__What this task involves__. Could you restate the data below word for word, without its pictures?

__Exercise data__.

Start of Block

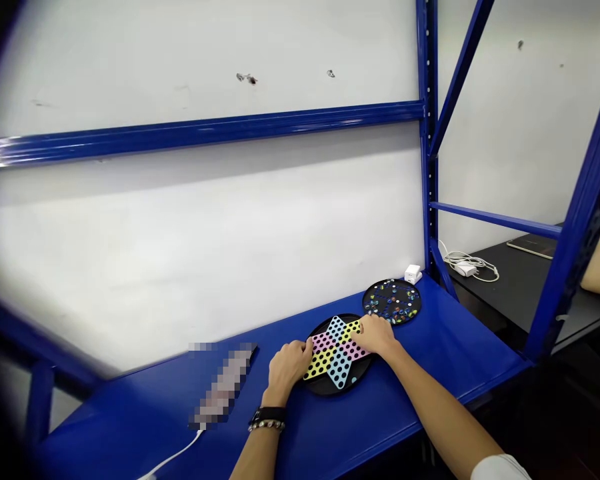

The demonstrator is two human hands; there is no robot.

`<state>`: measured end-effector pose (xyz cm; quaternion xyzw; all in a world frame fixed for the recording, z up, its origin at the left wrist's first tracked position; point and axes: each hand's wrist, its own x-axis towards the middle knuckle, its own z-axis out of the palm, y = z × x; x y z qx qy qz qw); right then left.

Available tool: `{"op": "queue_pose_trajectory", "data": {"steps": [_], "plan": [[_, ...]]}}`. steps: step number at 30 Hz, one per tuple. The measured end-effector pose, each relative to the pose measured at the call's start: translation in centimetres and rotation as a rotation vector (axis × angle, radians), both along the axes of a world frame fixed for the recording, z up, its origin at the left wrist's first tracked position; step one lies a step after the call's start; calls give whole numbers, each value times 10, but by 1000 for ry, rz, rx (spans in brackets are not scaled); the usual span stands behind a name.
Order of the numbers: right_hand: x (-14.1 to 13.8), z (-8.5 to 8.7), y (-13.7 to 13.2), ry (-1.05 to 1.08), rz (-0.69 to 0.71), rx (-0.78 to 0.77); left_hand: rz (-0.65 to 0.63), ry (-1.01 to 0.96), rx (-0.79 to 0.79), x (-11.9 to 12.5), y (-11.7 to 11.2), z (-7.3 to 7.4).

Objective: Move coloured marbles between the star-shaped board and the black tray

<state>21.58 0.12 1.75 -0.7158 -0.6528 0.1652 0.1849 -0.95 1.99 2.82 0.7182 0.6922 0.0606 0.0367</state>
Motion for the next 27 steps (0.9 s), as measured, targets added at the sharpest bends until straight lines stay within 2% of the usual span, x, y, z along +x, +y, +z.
{"op": "queue_pose_trajectory", "data": {"steps": [8, 18, 23, 27], "plan": [[0, 0, -1, -6, 2, 8, 10, -12, -22, -2, 2, -1], [-1, -3, 0, -7, -18, 27, 109, -87, 10, -8, 7, 8], [-1, -2, -1, 1, -16, 25, 83, -61, 4, -3, 3, 4], [-1, 1, -1, 17, -24, 24, 77, -104, 42, 0, 2, 7]]}}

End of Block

__Solution to this exercise__.
The demonstrator is two human hands; there is no robot.

`<state>`: measured end-effector pose (xyz cm; quaternion xyzw; all in a world frame fixed for the recording, z up, its origin at the left wrist's first tracked position; point and axes: each hand's wrist, its own x-axis towards the middle knuckle, its own z-axis out of the palm, y = z × x; x y z qx qy qz qw); right then left.

Available tool: `{"op": "queue_pose_trajectory", "data": {"steps": [_], "plan": [[_, ...]]}}`. steps: step number at 30 Hz, one per tuple. The measured end-effector pose, each relative to the pose measured at the call's start: translation in centimetres and rotation as a rotation vector (axis × angle, radians), both along the axes of a world frame fixed for the recording, z up, its origin at the left wrist's first tracked position; step one lies a step after the call's start; calls give whole numbers, each value times 10, but by 1000 for ry, rz, rx (spans in brackets are not scaled); the usual span stands behind a name.
Order of the numbers: right_hand: x (-14.1 to 13.8), z (-8.5 to 8.7), y (-13.7 to 13.2), ry (-1.05 to 1.08), rz (-0.69 to 0.71), rx (-0.78 to 0.77); left_hand: rz (-0.65 to 0.63), ry (-1.01 to 0.96), rx (-0.79 to 0.79), x (-11.9 to 12.5), y (-11.7 to 11.2), z (-7.3 to 7.4).

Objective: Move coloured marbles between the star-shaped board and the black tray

<state>21.58 0.12 1.75 -0.7158 -0.6528 0.1652 0.1849 -0.95 1.99 2.82 0.7182 0.6922 0.0606 0.0367</state>
Motion for the next 27 steps (0.9 s), as measured, targets added at the sharpest bends until straight lines stay within 2% of the usual span, x, y, z along +x, +y, +z.
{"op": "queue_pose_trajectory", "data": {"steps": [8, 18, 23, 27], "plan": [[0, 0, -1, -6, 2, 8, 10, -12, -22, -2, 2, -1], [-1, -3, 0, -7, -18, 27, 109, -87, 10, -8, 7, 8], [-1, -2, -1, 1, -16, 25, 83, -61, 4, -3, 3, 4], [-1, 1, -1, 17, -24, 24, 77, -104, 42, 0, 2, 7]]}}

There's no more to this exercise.